21 So Balaam rose in the morning and saddled his donkey and went with the princes of Moab. 22 But God's anger was kindled because he went, and the angel of the Lord took his stand in the way as his adversary. Now he was riding on the donkey, and his two servants were with him. 23 And the donkey saw the angel of the Lord standing in the road, with a drawn sword in his hand. And the donkey turned aside out of the road and went into the field. And Balaam struck the donkey, to turn her into the road. 24 Then the angel of the Lord stood in a narrow path between the vineyards, with a wall on either side. 25 And when the donkey saw the angel of the Lord, she pushed against the wall and pressed Balaam's foot against the wall. So he struck her again. 26 Then the angel of the Lord went ahead and stood in a narrow place, where there was no way to turn either to the right or to the left. 27 When the donkey saw the angel of the Lord, she lay down under Balaam. And Balaam's anger was kindled, and he struck the donkey with his staff. 28 Then the Lord opened the mouth of the donkey, and she said to Balaam, “What have I done to you, that you have struck me these three times?” 29 And Balaam said to the donkey, “Because you have made a fool of me. I wish I had a sword in my hand, for then I would kill you.” 30 And the donkey said to Balaam, “Am I not your donkey, on which you have ridden all your life long to this day? Is it my habit to treat you this way?” And he said, “No.”

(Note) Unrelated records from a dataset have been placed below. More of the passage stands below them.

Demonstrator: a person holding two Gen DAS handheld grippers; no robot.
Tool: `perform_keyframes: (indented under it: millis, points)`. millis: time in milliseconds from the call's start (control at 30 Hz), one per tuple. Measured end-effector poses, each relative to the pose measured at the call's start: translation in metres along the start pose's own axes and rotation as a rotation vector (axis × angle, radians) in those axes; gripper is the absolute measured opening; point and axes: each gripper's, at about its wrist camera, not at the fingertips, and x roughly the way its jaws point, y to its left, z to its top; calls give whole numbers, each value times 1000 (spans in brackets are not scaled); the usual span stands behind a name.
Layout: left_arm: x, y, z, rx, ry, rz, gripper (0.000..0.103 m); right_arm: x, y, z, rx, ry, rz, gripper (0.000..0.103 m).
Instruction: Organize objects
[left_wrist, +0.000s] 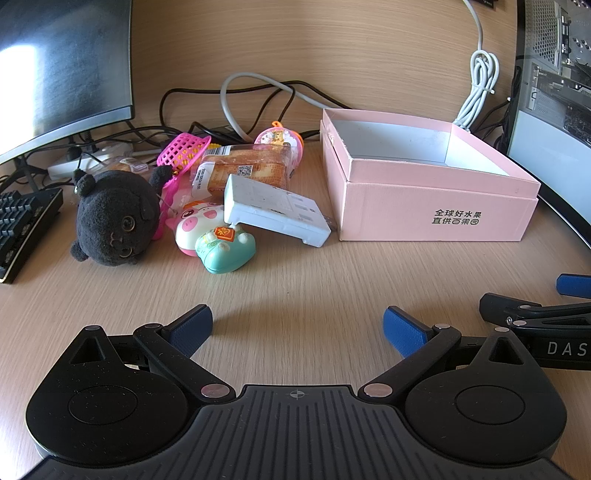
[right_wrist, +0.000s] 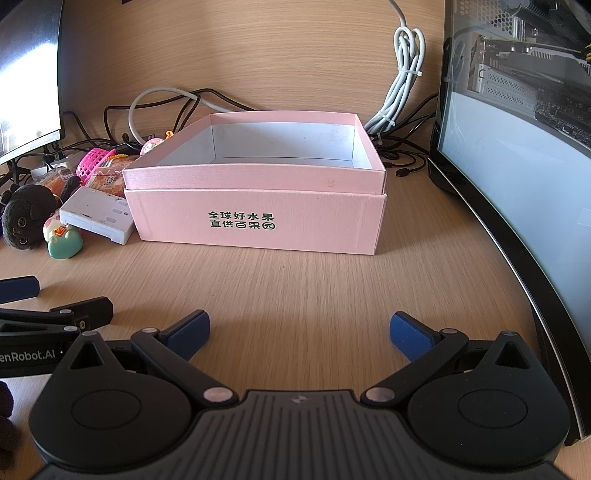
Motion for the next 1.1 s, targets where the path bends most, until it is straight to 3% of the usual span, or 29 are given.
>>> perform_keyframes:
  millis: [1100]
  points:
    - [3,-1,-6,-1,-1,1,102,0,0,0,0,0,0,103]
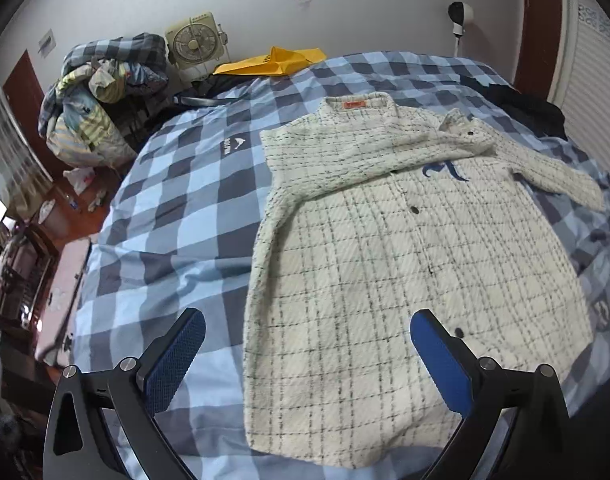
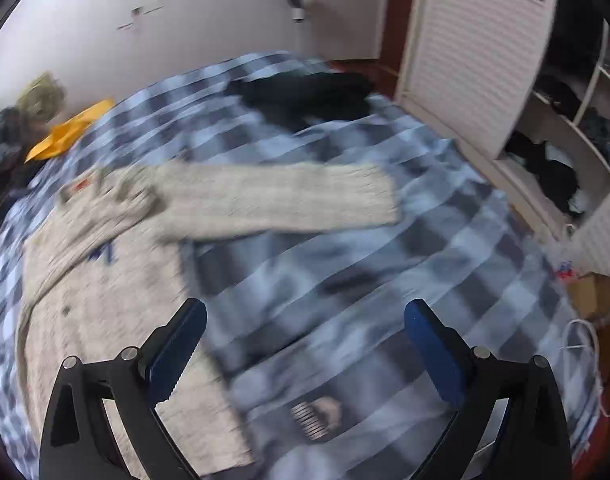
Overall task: Fold small clothes
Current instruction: 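Grasp the other sleeve cuff with the right gripper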
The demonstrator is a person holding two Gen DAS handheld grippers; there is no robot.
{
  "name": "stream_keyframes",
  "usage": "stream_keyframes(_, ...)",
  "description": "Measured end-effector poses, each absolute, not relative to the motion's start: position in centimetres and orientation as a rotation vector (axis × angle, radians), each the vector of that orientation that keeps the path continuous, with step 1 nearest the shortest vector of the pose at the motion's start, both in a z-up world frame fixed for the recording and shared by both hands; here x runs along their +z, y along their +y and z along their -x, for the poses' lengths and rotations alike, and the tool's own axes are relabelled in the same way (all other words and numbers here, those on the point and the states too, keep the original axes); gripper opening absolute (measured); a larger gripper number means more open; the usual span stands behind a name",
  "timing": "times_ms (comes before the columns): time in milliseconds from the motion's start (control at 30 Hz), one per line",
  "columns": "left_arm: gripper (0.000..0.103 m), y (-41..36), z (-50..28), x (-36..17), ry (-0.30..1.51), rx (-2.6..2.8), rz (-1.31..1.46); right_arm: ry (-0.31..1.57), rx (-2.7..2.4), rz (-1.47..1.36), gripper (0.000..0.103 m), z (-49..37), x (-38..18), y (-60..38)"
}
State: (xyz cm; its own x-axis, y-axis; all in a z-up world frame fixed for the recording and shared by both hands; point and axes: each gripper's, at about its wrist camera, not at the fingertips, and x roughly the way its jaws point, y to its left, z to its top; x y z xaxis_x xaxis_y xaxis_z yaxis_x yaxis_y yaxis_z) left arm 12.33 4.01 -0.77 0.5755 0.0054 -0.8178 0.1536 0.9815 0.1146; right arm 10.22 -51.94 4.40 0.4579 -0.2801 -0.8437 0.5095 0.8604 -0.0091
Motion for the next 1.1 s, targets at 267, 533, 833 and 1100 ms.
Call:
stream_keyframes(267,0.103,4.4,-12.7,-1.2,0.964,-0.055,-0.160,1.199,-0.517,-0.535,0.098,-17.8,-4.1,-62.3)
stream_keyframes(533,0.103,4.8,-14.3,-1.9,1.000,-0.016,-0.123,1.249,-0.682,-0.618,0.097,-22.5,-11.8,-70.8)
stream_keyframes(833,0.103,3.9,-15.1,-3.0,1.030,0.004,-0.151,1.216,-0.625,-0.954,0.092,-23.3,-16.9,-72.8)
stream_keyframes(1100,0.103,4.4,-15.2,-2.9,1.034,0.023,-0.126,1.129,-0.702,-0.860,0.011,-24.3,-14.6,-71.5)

Here is the story of Balaam and his donkey, a story commonly referred to as the story of "Balaam's Ass", but which should be called "Balaam, the Horse's Ass" because that's what Balaam made out of himself.
Balaam knows where he is headed. He is intent to get there. And nothing is going to stop.
Nothing, that is, except life.
It turns out God has another plan; and no matter how hard Balaam tries to get that donkey of his down the path, the donkey (as we say in Texas) just ain't having it. He ain't having it because turns out the donkey knows more about the path than its rider.
I often quote Paula D'Arcy: "God comes to us disguised as our lives." I take that to mean that when the donkey we're riding refuses to take us down the path we want to go then maybe God is trying to tell us something. Maybe that's not the way after all; maybe it's the way to destruction. Maybe we ought to stop and turn around.
We assume we know the path where life should take us. But then I remember the little warning my elementary teachers gave about those who "assume": It makes an "ass" out of "u" and "me".
It sure did of Balaam.
But in the end that turned out to be a blessing really; because realizing that he was actually dumber than a jackass spared ol' Balaam from being deader than a doornail.
And that there is the wisdom of humiliation.
May those who have ears as big as a donkey's let them hear.